In the material below, the lines from the one containing "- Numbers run" through the one containing "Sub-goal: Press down" are to be given again exactly, ends included, and no others.

BEGIN TASK INPUTS

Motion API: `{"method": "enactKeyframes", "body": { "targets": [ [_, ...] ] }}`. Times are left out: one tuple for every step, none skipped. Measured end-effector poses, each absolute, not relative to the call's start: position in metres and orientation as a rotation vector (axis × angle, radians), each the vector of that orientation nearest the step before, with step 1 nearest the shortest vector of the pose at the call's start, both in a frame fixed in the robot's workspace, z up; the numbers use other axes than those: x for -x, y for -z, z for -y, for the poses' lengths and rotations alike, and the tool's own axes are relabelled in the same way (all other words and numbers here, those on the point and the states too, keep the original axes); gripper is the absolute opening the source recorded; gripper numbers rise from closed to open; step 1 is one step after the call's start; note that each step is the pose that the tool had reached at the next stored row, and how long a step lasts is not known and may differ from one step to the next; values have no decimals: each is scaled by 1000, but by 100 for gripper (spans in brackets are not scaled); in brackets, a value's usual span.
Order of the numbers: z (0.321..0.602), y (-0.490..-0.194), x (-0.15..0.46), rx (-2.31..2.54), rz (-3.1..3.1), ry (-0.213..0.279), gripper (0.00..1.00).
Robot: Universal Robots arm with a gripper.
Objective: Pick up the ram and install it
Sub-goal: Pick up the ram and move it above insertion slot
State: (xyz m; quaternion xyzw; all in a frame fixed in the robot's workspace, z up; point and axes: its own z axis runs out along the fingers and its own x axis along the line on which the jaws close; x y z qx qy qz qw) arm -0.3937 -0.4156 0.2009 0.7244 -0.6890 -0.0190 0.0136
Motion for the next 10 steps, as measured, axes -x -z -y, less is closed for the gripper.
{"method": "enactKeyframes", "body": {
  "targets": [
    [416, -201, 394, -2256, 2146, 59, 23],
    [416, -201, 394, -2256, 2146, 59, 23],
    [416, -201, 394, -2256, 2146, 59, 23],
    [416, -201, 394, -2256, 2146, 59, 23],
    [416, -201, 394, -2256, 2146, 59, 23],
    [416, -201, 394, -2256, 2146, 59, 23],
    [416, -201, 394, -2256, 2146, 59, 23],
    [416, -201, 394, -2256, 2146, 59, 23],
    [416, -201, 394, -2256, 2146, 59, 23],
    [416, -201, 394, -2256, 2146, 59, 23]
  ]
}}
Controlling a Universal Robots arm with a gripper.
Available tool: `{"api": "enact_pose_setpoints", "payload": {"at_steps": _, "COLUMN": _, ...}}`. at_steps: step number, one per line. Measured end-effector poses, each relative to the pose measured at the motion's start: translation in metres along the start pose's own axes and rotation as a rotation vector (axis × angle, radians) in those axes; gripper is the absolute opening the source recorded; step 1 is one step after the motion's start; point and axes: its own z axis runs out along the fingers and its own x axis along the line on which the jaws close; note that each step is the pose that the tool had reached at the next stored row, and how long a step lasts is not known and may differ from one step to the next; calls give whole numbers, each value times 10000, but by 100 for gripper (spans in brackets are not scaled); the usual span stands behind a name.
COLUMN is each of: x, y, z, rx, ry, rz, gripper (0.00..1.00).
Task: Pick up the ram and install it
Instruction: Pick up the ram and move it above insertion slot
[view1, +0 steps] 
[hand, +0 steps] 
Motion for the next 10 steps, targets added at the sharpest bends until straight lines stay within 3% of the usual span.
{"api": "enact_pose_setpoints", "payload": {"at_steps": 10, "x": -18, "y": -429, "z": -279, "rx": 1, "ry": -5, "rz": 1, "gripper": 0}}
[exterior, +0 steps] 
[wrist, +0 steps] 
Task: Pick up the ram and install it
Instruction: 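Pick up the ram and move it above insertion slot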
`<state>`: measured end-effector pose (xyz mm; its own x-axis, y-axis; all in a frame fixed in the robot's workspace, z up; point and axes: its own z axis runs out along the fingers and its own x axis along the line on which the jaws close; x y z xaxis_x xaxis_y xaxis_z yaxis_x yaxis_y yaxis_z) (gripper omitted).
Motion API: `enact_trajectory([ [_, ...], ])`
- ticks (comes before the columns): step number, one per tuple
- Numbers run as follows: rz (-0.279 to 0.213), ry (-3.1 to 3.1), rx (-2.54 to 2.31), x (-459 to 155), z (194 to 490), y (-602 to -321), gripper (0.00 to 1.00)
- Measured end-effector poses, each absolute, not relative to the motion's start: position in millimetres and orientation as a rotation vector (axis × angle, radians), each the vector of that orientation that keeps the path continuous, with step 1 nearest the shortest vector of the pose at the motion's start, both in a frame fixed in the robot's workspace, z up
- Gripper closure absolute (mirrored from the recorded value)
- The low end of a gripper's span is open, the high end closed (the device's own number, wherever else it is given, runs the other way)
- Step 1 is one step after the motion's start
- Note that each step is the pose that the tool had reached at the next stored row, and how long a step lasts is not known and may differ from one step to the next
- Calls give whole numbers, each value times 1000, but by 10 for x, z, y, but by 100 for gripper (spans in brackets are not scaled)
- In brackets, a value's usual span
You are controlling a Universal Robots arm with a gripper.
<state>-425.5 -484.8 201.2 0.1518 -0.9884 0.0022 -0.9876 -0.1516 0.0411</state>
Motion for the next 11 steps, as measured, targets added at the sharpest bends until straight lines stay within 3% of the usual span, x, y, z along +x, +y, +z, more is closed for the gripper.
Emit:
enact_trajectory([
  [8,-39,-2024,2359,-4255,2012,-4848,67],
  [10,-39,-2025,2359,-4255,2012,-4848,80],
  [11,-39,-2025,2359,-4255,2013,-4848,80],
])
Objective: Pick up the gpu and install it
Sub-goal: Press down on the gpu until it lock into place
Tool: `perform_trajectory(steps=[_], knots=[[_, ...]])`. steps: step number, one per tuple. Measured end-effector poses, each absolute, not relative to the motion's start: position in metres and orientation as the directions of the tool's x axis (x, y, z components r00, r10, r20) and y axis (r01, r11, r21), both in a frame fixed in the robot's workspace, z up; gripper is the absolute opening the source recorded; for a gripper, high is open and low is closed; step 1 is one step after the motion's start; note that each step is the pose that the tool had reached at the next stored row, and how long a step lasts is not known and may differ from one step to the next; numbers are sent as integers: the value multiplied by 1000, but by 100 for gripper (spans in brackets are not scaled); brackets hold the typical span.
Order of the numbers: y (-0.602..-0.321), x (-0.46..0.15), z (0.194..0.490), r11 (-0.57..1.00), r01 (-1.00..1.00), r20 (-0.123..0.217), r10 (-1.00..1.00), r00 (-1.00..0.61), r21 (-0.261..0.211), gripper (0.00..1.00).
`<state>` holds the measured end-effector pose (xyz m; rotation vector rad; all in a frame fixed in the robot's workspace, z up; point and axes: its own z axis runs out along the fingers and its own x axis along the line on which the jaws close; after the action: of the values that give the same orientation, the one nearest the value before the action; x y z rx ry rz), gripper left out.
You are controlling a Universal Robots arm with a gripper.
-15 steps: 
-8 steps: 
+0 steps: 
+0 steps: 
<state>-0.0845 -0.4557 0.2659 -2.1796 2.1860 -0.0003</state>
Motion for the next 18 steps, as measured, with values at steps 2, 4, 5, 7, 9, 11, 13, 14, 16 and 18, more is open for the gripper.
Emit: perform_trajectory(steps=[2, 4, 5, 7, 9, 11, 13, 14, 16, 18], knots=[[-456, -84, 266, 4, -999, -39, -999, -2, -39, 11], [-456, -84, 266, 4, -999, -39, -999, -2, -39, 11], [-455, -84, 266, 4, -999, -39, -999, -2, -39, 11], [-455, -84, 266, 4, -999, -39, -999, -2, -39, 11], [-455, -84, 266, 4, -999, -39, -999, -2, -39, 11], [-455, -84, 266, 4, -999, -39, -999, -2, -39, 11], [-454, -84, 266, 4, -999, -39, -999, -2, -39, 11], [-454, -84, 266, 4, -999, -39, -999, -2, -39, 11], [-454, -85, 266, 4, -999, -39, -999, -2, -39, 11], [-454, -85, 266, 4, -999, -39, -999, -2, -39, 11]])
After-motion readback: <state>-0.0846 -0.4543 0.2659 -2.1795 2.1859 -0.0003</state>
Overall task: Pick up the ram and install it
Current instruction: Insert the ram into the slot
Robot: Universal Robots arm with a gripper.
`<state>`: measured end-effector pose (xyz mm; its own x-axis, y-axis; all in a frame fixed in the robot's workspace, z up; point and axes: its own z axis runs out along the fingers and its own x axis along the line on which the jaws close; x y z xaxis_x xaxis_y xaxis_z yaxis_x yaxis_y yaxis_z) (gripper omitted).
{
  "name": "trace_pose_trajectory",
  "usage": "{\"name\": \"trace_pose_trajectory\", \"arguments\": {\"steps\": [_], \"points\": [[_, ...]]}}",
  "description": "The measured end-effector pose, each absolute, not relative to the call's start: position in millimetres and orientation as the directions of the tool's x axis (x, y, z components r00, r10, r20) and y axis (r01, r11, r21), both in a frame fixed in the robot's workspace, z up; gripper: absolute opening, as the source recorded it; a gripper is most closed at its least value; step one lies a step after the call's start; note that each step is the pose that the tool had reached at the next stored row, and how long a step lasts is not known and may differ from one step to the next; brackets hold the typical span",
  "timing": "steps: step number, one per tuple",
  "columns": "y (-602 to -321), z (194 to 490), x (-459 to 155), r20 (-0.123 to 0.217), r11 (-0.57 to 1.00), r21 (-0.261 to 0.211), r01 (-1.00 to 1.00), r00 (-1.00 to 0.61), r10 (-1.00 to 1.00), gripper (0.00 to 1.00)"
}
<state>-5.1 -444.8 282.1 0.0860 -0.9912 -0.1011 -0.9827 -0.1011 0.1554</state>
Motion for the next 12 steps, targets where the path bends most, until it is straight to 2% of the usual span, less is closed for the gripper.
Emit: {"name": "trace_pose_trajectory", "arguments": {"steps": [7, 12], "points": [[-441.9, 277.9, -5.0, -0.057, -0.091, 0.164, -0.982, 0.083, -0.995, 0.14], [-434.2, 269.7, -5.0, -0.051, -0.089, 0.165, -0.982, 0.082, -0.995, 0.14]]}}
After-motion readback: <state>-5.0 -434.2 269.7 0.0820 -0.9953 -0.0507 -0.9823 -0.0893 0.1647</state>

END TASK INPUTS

(SOLUTION FOR THIS TASK):
- Numbers run as follows: rz (-0.279 to 0.213), ry (-3.1 to 3.1), rx (-2.54 to 2.31), x (-459 to 155), z (194 to 490), y (-602 to -321), gripper (0.00 to 1.00)
- Measured end-effector poses, each absolute, not relative to the motion's start: position in millimetres and orientation as a rotation vector (axis × angle, radians), each the vector of that orientation that keeps the path continuous, with step 1 nearest the shortest vector of the pose at the motion's start, both in a frame fixed in the robot's workspace, z up
- Gripper closure absolute (mirrored from the recorded value)
- The low end of a gripper's span is open, the high end closed (the device's own number, wherever else it is given, runs the other way)
- Step 1 is one step after the motion's start
- Note that each step is the pose that the tool had reached at the next stored row, and how long a step lasts is not known and may differ from one step to the next
- Calls give whole numbers, each value times 1000, but by 10 for x, z, y, but by 100 for gripper (spans in brackets are not scaled)
- In brackets, a value's usual span
You are controlling a Universal Robots arm with a gripper.
<state>-425.5 -484.8 201.2 0.1518 -0.9884 0.0022 -0.9876 -0.1516 0.0411</state>
Motion for the next 11 steps, as measured, targets added at the sharpest bends until straight lines stay within 3% of the usual span, x, y, z along +x, +y, +z, more is closed for the gripper.
Emit:
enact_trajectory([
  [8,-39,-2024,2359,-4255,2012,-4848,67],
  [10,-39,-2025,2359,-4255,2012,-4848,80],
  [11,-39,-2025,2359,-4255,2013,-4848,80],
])
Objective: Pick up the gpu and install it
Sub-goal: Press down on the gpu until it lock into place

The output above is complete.